■ **EXERCISE DESCRIPTION**
The full listing, exactly as written and with no images, is the expected output.

■ **SUPPLIED DATA**

+--

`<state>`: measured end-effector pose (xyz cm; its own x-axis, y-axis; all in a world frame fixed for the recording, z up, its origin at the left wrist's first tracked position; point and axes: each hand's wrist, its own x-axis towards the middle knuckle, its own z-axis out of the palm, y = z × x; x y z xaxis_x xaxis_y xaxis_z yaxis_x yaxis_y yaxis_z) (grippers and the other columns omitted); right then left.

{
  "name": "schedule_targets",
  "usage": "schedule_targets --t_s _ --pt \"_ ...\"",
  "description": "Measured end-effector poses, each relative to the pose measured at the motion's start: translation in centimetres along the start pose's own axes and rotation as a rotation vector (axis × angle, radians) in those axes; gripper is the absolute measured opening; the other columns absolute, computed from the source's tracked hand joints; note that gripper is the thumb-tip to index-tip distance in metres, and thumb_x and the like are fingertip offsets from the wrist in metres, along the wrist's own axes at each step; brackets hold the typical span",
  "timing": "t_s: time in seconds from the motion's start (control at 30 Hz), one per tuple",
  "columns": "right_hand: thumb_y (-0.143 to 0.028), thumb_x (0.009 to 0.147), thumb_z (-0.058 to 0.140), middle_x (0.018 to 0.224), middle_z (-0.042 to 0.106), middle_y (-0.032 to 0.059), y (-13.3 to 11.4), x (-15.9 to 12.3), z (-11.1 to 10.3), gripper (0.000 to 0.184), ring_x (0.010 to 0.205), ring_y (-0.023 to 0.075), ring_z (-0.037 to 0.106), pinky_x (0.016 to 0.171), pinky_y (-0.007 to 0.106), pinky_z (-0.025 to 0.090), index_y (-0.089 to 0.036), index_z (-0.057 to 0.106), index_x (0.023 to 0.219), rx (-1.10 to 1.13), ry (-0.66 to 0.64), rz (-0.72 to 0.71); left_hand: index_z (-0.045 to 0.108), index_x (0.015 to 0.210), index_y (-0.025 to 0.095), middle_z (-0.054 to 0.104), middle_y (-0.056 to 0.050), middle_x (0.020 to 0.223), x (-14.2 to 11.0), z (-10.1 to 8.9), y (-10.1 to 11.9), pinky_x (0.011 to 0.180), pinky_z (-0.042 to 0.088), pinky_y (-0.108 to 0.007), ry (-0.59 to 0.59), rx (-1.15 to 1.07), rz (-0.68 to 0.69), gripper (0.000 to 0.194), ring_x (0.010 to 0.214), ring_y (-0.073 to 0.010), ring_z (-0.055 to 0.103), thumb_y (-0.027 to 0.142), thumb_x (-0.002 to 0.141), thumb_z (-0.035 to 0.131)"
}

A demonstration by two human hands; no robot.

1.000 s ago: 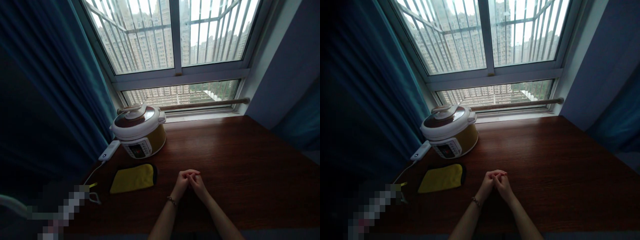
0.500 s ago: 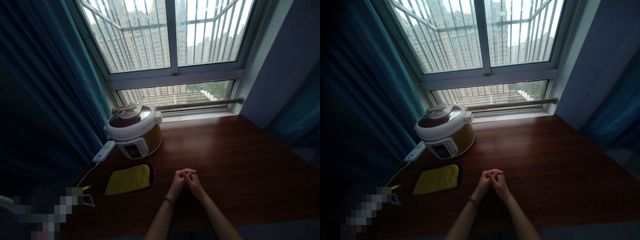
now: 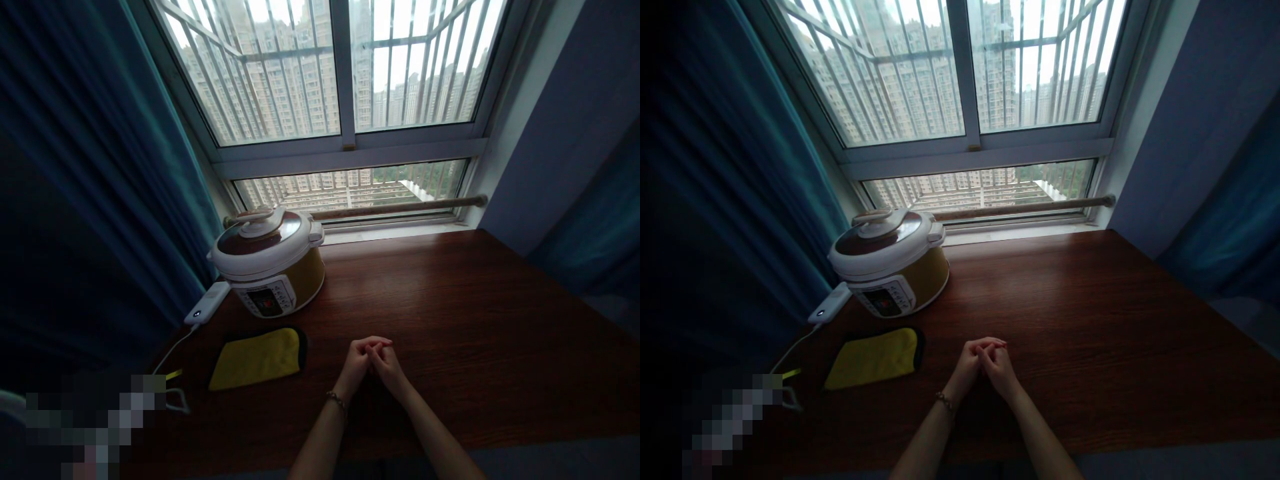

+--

■ **SOLUTION TO THE PROBLEM**
`<state>`: measured end-effector pose (xyz cm; its own x-axis, y-axis; all in a world frame fixed for the recording, z up, its origin at the left wrist's first tracked position; point and axes: each hand's wrist, its own x-axis towards the middle knuckle, its own z-axis out of the palm, y = z × x; x y z xaxis_x xaxis_y xaxis_z yaxis_x yaxis_y yaxis_z) (grippers and the other columns omitted); right then left.

{
  "name": "schedule_targets",
  "usage": "schedule_targets --t_s _ --pt \"_ ...\"",
  "description": "Measured end-effector poses, each relative to the pose measured at the motion's start: translation in centimetres along the start pose's own axes and rotation as a rotation vector (axis × angle, radians) in those axes; gripper is the absolute measured opening; the other columns absolute, computed from the source's tracked hand joints; note that gripper is the thumb-tip to index-tip distance in metres, and thumb_x and the like are fingertip offsets from the wrist in metres, along the wrist's own axes at each step; brackets hold the typical span",
  "timing": "t_s: time in seconds from the motion's start (control at 30 Hz), one per tuple",
  "columns": "right_hand: thumb_y (-0.143 to 0.028), thumb_x (0.009 to 0.147), thumb_z (-0.058 to 0.140), middle_x (0.018 to 0.224), middle_z (-0.042 to 0.106), middle_y (-0.032 to 0.059), y (-13.3 to 11.4), x (-15.9 to 12.3), z (-11.1 to 10.3), gripper (0.000 to 0.184), ring_x (0.010 to 0.205), ring_y (-0.023 to 0.075), ring_z (-0.037 to 0.106), pinky_x (0.016 to 0.171), pinky_y (-0.007 to 0.106), pinky_z (-0.025 to 0.090), index_y (-0.089 to 0.036), index_z (-0.057 to 0.106), index_x (0.023 to 0.219), rx (-1.10 to 1.13), ry (-0.66 to 0.64), rz (-0.72 to 0.71); left_hand: index_z (-0.045 to 0.108), index_x (0.015 to 0.210), index_y (-0.025 to 0.095), middle_z (-0.054 to 0.104), middle_y (-0.056 to 0.050), middle_x (0.020 to 0.223), x (-14.2 to 11.0), z (-10.1 to 8.9), y (-10.1 to 11.9), pinky_x (0.011 to 0.180), pinky_z (-0.042 to 0.088), pinky_y (-0.108 to 0.007), ry (-0.59 to 0.59), rx (-1.15 to 1.07), rz (-0.68 to 0.69), gripper (0.000 to 0.194), ring_x (0.010 to 0.214), ring_y (-0.073 to 0.010), ring_z (-0.055 to 0.103), thumb_y (-0.027 to 0.142), thumb_x (-0.002 to 0.141), thumb_z (-0.035 to 0.131)"
}

A demonstration by two human hands; no robot.

1.000 s ago: 
0.500 s ago: 
now: 

A complete answer has now been given.